### Data extract
——

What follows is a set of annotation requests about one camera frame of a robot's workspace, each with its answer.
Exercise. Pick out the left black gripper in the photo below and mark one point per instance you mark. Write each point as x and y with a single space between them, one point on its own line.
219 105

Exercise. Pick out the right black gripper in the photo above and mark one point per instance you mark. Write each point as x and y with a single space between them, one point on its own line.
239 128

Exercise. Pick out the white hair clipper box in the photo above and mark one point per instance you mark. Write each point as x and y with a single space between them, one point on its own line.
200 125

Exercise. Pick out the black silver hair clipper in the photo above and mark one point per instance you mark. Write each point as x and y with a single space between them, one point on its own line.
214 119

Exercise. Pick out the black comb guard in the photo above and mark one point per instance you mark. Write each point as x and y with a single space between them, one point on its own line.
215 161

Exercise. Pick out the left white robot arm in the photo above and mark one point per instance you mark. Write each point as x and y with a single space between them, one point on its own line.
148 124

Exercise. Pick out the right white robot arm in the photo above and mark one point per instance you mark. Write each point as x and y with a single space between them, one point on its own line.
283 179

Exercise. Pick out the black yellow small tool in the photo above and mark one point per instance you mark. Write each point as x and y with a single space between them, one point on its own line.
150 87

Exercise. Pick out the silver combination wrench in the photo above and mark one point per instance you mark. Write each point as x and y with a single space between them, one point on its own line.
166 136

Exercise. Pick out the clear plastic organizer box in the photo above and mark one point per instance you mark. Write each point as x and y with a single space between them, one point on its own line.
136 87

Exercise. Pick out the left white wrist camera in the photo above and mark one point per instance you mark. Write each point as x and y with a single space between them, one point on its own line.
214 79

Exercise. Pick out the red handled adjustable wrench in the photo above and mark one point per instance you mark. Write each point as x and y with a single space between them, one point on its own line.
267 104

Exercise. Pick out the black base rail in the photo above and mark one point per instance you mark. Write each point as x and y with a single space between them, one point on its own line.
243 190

——

### How to complete this task
Give back the material above without altering a single word.

### Solution below
What follows is a set of annotation requests about one camera frame of a robot's workspace, each with its answer.
Exercise. Pick out the left black gripper in the photo below and mark one point per instance you mark. Write each point as x and y with a single space between them, one point on its own line.
219 105

Exercise. Pick out the right black gripper in the photo above and mark one point per instance you mark. Write each point as x and y with a single space between them, one point on its own line.
239 128

Exercise. Pick out the white hair clipper box in the photo above and mark one point per instance you mark. Write each point as x and y with a single space between them, one point on its own line.
200 125

Exercise. Pick out the black silver hair clipper in the photo above and mark one point per instance you mark. Write each point as x and y with a single space between them, one point on its own line.
214 119

Exercise. Pick out the black comb guard in the photo above and mark one point per instance you mark. Write each point as x and y with a single space between them, one point on its own line.
215 161

Exercise. Pick out the left white robot arm in the photo above and mark one point per instance you mark. Write each point as x and y with a single space between them, one point on its own line.
148 124

Exercise. Pick out the right white robot arm in the photo above and mark one point per instance you mark. Write each point as x and y with a single space between them, one point on its own line.
283 179

Exercise. Pick out the black yellow small tool in the photo above and mark one point per instance you mark. Write each point as x and y with a single space between them, one point on its own line.
150 87

Exercise. Pick out the silver combination wrench in the photo above and mark one point per instance you mark. Write each point as x and y with a single space between them, one point on its own line.
166 136

Exercise. Pick out the clear plastic organizer box in the photo above and mark one point per instance you mark. Write each point as x and y with a single space between them, one point on its own line.
136 87

Exercise. Pick out the left white wrist camera in the photo above and mark one point per instance you mark. Write each point as x and y with a single space between them, one point on its own line.
214 79

Exercise. Pick out the red handled adjustable wrench in the photo above and mark one point per instance you mark. Write each point as x and y with a single space between them, one point on its own line.
267 104

Exercise. Pick out the black base rail in the photo above and mark one point per instance you mark. Write each point as x and y with a single space between them, one point on its own line.
243 190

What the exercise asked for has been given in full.